**COLLECTED MATERIAL**
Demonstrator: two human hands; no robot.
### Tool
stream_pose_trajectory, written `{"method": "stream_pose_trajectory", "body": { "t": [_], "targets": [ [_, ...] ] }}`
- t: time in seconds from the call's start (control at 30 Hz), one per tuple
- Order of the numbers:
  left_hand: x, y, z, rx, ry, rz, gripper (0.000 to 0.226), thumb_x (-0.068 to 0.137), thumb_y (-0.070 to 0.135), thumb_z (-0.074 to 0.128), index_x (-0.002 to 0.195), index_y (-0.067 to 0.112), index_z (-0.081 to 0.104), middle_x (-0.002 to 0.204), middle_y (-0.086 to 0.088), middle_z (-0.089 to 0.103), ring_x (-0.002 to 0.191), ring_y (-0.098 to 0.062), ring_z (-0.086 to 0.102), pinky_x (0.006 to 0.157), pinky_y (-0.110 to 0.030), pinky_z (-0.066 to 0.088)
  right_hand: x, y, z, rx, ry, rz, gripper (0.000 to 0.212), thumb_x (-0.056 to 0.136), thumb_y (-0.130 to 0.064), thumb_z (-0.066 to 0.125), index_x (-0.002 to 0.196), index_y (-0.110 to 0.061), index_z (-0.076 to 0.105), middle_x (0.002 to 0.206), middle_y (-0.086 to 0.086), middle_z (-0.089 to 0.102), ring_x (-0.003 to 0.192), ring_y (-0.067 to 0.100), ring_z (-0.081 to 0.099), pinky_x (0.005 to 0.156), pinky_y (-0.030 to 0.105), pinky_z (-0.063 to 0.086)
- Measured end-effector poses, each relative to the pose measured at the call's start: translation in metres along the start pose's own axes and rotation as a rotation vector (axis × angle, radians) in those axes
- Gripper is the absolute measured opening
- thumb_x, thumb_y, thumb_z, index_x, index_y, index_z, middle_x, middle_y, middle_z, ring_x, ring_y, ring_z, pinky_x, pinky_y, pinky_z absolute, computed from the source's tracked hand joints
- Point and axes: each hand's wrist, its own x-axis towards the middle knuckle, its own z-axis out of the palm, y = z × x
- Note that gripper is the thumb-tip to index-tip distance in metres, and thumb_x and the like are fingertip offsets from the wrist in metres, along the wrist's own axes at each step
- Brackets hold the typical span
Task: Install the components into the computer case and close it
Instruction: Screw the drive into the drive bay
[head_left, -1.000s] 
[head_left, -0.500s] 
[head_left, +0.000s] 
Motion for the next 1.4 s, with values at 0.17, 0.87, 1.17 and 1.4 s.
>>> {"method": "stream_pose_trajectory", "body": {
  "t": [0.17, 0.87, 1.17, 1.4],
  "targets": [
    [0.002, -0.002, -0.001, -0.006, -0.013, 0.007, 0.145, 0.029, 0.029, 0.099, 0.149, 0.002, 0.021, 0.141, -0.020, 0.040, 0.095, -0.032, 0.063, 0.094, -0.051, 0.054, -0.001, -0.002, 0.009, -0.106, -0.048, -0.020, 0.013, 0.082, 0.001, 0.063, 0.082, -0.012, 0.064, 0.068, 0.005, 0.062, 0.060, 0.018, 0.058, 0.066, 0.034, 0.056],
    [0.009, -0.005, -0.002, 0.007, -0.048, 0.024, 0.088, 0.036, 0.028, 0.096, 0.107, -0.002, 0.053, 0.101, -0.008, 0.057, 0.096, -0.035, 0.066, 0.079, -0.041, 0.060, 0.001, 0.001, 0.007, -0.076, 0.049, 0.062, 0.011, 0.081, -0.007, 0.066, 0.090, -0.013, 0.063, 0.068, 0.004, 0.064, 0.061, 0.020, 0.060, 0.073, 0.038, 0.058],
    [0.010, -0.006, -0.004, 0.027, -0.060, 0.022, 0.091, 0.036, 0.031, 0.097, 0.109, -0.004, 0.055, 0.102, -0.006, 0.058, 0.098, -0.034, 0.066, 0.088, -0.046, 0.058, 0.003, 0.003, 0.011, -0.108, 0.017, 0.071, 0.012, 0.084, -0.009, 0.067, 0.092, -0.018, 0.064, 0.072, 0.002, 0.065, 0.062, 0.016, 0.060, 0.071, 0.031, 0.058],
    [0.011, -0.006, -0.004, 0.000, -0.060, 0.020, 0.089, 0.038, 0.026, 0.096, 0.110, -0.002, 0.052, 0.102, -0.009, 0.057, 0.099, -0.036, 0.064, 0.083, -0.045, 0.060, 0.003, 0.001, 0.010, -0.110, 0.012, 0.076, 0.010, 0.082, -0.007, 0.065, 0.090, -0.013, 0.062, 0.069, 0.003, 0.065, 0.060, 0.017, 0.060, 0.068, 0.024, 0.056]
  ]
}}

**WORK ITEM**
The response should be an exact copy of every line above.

**WRITTEN SOLUTION**
Demonstrator: two human hands; no robot.
### Tool
stream_pose_trajectory, written `{"method": "stream_pose_trajectory", "body": { "t": [_], "targets": [ [_, ...] ] }}`
- t: time in seconds from the call's start (control at 30 Hz), one per tuple
- Order of the numbers:
  left_hand: x, y, z, rx, ry, rz, gripper (0.000 to 0.226), thumb_x (-0.068 to 0.137), thumb_y (-0.070 to 0.135), thumb_z (-0.074 to 0.128), index_x (-0.002 to 0.195), index_y (-0.067 to 0.112), index_z (-0.081 to 0.104), middle_x (-0.002 to 0.204), middle_y (-0.086 to 0.088), middle_z (-0.089 to 0.103), ring_x (-0.002 to 0.191), ring_y (-0.098 to 0.062), ring_z (-0.086 to 0.102), pinky_x (0.006 to 0.157), pinky_y (-0.110 to 0.030), pinky_z (-0.066 to 0.088)
  right_hand: x, y, z, rx, ry, rz, gripper (0.000 to 0.212), thumb_x (-0.056 to 0.136), thumb_y (-0.130 to 0.064), thumb_z (-0.066 to 0.125), index_x (-0.002 to 0.196), index_y (-0.110 to 0.061), index_z (-0.076 to 0.105), middle_x (0.002 to 0.206), middle_y (-0.086 to 0.086), middle_z (-0.089 to 0.102), ring_x (-0.003 to 0.192), ring_y (-0.067 to 0.100), ring_z (-0.081 to 0.099), pinky_x (0.005 to 0.156), pinky_y (-0.030 to 0.105), pinky_z (-0.063 to 0.086)
- Measured end-effector poses, each relative to the pose measured at the call's start: translation in metres along the start pose's own axes and rotation as a rotation vector (axis × angle, radians) in those axes
- Gripper is the absolute measured opening
- thumb_x, thumb_y, thumb_z, index_x, index_y, index_z, middle_x, middle_y, middle_z, ring_x, ring_y, ring_z, pinky_x, pinky_y, pinky_z absolute, computed from the source's tracked hand joints
- Point and axes: each hand's wrist, its own x-axis towards the middle knuckle, its own z-axis out of the palm, y = z × x
- Note that gripper is the thumb-tip to index-tip distance in metres, and thumb_x and the like are fingertip offsets from the wrist in metres, along the wrist's own axes at each step
- Brackets hold the typical span
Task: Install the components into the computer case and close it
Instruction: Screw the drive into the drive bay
[head_left, -1.000s] 
[head_left, -0.500s] 
[head_left, +0.000s] 
Motion for the next 1.4 s, with values at 0.17, 0.87, 1.17 and 1.4 s.
>>> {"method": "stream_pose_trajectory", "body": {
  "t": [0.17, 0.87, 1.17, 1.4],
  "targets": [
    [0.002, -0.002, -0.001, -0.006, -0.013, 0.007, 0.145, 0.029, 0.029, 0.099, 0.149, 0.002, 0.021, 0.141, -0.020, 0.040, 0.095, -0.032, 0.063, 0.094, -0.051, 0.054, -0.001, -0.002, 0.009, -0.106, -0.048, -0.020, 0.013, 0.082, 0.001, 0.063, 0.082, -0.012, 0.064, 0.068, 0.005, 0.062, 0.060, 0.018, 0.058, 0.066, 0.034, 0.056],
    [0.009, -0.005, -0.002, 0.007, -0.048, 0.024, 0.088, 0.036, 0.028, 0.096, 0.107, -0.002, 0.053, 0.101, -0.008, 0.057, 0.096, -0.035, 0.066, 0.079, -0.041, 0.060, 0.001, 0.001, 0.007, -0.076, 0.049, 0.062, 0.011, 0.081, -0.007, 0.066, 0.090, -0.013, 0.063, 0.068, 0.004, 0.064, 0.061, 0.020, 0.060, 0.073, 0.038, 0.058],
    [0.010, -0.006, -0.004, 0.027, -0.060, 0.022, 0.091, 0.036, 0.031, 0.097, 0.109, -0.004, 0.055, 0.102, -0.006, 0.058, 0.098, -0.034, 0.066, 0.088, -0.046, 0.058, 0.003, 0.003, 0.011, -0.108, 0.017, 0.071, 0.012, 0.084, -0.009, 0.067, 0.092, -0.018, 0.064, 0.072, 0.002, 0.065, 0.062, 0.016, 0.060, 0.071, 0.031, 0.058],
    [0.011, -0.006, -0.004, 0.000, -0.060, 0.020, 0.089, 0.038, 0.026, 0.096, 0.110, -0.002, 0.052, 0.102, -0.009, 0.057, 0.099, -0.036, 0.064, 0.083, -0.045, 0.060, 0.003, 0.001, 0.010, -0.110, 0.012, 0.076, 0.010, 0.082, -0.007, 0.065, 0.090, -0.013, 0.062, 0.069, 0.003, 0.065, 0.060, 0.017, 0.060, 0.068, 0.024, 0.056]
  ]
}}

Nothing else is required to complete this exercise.